The deeper voice said, gentler, "Laces, Ise has a job foah youse. Ya gotta make shoah da li'l ones aren't scared. Okay?"

I inhaled sharply. Memories swam before my eyes.

************************************************************************

Lightning lit up the small apartment room, illuminating the faces of my twin and I as we lay on our shared bed. I shivered, shrinking deeper into the blankets.
"Hey." My twin said. "You need ta be strong. Don't let the little kids know you're scared. It'll help, I promise."
He was right. Not letting anyone know you're scared does help. Except when it gets too much... but it doesn't get too much, I can handle it.

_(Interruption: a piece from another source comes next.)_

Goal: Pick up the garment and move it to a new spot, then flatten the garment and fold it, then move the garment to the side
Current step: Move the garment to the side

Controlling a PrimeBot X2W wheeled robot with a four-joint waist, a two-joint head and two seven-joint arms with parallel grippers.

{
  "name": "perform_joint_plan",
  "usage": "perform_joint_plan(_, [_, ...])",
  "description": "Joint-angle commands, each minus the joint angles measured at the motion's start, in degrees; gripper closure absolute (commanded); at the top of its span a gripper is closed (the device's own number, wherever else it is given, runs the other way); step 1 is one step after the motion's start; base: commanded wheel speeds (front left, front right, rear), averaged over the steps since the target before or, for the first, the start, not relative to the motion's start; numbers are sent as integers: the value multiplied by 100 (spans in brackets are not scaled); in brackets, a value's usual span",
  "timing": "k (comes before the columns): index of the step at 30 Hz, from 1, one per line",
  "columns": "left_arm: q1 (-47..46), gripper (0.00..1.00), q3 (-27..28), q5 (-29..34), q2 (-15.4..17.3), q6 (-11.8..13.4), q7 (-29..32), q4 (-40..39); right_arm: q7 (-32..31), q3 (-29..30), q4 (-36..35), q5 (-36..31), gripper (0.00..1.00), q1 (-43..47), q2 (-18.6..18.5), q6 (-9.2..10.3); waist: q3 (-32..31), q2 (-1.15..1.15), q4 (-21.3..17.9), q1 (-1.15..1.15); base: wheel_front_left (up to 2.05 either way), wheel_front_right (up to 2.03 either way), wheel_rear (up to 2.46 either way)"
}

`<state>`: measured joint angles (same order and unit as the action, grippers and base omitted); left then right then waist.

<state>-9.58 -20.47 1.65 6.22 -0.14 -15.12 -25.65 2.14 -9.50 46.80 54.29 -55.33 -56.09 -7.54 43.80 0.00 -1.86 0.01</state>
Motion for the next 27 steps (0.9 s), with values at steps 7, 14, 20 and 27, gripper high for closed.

************************************************************************

With difficulty I drove the images from my mind. I had a job to do. My grip tightened on the sharp blade in my hand. No more voices came from inside the room. Just to be sure I waited a few more minutes. Still nothing. I eased open the window, slowly. Nothing. Slipping like a shadow into the room, I paused for a second to admire how much better I had gotten. Clad in boys clothes (a dress was much too cumbersome for my kind of work), that were pitch black except for the cat with two-colored eyes embroidered on the sleeve, and my naturally reddish-blonde hair tied back in a braid and darkened with coal, I was like a shadow. I snuck over to the bed, raising the knife high, ready to strike. Until I saw my target. The one I was sent to kill.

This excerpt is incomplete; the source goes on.